ゆるみに伸びる糸をしっかりと睨みつけるように見る。
浮き(魚のアタリを見るために糸に付ける目印。沈めば魚が食い付いたと分かる)もなければ、糸にマーカーもついていない。
魚が食い付いたかどうかは、糸に表れる変化で見分けなければならない。
ナイロンの糸は細く、そして色もほとんど透明に近い白。
一度、視線を逸らせば、すぐには視認出来なくなってしまう。
意識を糸だけに向ける。
音は消えて、ただ細く伸びる糸だけに集中する。
変化はすぐに表れた。
たるませ過ぎず、張らせすぎずで垂れていた糸がゆるみから横に走った。
瞬間、竿を立てた。
糸がぴんと張られ、そこから竿先へ、そして竿を握る手へと電気が流れるのにも似た痺れるような感覚が走る。
それはすぐに重みに、そして疾走へと変わる。
「はっ」
短く息が漏れた。
力強い引き。
しかし、型(魚の大きさのこと。サイズ)はどうやら大きく無さそうだ。
そのまま力任せに引き抜く。
魚はすぐに水中から抜け出て宙へと舞った。
手元まで飛んできたので、左手を伸ばして、糸を掴む。
それはイワナにも似た魚。
大きさは15センチをやや超えたくらいだろう。
イワナと違うのは、体に模様が無く、背中側が真っ黒で、お腹側がやや暗い緑になっている事だ。
よくよく見れば、その緑は苔だった。
苔の生えた魚。
あまりにも奇妙だ。
「……食べられるのか?これ?」
そこまで考えて、火が無い事を思い出した。
まあ、それでもせっかく釣ったのだから、何か考えよう。
そう思って、ポケットツールを、そこに収まっている小さいナイフで腹を裂いて、内蔵を抜いた。

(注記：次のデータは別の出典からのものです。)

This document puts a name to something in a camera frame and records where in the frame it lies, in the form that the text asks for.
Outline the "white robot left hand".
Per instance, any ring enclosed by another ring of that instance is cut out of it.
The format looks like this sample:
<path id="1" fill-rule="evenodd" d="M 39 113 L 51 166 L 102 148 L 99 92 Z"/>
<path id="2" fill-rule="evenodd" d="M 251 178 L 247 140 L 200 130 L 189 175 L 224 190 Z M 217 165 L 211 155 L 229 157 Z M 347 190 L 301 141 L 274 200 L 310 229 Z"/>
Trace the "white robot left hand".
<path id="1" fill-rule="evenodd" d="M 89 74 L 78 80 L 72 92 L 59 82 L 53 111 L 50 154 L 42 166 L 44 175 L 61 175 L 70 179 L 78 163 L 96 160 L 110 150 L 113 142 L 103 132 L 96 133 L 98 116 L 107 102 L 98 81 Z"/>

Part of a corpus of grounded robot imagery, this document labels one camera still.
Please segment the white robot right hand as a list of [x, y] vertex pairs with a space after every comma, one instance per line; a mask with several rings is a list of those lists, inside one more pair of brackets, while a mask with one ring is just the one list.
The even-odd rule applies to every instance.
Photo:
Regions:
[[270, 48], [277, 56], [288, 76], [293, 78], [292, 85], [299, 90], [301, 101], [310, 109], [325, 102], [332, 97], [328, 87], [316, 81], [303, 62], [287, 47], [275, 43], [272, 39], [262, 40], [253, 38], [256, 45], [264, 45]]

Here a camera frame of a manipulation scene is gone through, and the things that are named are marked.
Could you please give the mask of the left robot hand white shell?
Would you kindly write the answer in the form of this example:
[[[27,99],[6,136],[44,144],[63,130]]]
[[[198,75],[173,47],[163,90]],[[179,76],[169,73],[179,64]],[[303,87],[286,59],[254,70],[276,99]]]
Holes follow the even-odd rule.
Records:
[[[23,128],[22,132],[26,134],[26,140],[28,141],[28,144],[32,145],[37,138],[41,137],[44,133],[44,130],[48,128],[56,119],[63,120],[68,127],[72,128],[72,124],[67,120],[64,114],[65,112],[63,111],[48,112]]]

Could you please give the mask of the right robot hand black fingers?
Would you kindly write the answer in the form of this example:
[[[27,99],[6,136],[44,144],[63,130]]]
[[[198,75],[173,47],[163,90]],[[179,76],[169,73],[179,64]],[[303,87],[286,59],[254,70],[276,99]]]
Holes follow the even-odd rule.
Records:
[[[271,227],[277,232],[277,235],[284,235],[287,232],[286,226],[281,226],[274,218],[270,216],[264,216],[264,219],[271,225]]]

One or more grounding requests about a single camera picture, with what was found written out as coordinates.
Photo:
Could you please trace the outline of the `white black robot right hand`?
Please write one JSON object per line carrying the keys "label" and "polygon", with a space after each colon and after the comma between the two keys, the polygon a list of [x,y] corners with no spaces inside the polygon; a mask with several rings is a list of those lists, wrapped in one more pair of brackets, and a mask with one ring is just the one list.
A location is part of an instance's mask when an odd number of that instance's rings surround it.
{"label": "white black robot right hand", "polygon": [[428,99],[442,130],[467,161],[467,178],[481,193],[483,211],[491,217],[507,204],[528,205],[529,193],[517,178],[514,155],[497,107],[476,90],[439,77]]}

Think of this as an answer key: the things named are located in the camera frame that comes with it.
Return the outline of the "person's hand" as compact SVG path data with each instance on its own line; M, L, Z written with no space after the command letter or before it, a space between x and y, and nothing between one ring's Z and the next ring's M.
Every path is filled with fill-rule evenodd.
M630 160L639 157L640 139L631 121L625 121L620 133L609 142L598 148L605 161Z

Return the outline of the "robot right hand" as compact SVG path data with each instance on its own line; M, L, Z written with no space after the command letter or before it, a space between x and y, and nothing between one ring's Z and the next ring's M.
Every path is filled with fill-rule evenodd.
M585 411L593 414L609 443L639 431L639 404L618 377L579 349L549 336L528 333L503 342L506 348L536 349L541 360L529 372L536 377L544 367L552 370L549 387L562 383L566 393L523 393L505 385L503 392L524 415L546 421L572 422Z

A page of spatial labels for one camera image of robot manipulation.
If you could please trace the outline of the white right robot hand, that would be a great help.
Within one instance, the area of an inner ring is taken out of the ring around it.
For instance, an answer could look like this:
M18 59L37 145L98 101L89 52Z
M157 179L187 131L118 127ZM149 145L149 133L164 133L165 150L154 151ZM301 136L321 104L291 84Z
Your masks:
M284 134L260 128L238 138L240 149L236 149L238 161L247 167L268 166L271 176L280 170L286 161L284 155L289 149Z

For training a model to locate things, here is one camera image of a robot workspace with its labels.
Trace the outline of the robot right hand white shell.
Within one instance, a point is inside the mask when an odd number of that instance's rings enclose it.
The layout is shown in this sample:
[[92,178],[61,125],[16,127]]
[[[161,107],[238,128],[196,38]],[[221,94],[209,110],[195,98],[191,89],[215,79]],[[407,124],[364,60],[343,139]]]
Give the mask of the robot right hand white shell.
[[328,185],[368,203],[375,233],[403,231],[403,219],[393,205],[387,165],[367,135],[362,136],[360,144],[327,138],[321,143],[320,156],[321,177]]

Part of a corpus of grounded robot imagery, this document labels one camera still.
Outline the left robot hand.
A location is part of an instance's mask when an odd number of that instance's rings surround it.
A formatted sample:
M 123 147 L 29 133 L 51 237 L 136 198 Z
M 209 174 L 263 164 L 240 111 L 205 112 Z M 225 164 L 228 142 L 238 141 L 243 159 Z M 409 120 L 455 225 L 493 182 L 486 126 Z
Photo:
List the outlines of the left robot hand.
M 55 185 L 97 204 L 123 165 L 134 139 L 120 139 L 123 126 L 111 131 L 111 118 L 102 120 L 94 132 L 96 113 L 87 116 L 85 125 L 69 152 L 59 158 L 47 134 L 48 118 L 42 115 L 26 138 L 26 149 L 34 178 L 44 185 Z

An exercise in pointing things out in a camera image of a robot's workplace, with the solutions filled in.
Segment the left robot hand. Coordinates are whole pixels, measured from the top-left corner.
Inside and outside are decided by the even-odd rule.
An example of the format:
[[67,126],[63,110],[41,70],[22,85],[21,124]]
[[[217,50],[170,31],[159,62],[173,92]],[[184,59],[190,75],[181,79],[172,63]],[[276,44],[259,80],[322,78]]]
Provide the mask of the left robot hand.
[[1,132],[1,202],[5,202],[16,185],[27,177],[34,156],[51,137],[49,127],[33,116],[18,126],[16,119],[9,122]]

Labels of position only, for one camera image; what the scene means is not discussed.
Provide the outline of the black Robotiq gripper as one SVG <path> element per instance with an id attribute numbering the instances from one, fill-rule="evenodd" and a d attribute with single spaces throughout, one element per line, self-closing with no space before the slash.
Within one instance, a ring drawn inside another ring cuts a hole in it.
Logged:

また流れへと近づいて、内蔵を捨て、餌になる川虫を取った。
魚は適当に抜いた草を口からエラに通して、ベルトに通して下げておく。
また流れを下っていき、ポイントを見つけては餌を落とした。
あまり型は出ないものの、それは簡単に釣れた。
2匹釣り、3匹釣ったところで、釣りをやめて座り込んだ。
いくら釣れても調理できなければ仕方無い。
生で食べるという手もある。
しかし、寄生虫のたぐいがいたらという思いがちらりと頭をよぎった。
またあの村まで戻るか?
確かにあの村には火があった。
それには適当に歩き過ぎている。
もはやどっちの方角にあの村があるのか、まったく判断のしようがない。
さて、どうするか。
思案しているところに、ふと何かの音を聞いた気がした。
辺りを見回す。
相変わらず何の生き物もいない。
あるのは流れと岩と草と木。
緑。
そして黒。
そしてまた緑だ。
気のせいだったか。
そう思ったところで、また音がした。
きちんと確認した方が良いかもしれない。
熊の類いだったりしたら。
そこまで考えて、立ち上がり、振り返った。
「ひっ」
息が詰まった。
いつの間に近づいてきていたのか。
そこにいたのそれを、最初、怪物だと思った。
背はあまり高くない。
しかし、全身緑の異様な立ち姿の怪物が突如として目の前に現れて、驚かない人間がいるだろうか?
思わず、バランスを崩して後ろに倒れそうになった私を、その怪物が肩を掴んで止めた。
「……っ!?」
叫びたい気持ちとは裏腹に、叫びは言葉にならなかった。
怪物が空いた方の手で、頭に手をやる。
すると、頭の緑がずるりととれた。
そこにあったのは、しわの多いおじいさんの顔だ。
そう、それは緑の草でつくったコートのような物で身を覆った、ひとりの老人だった。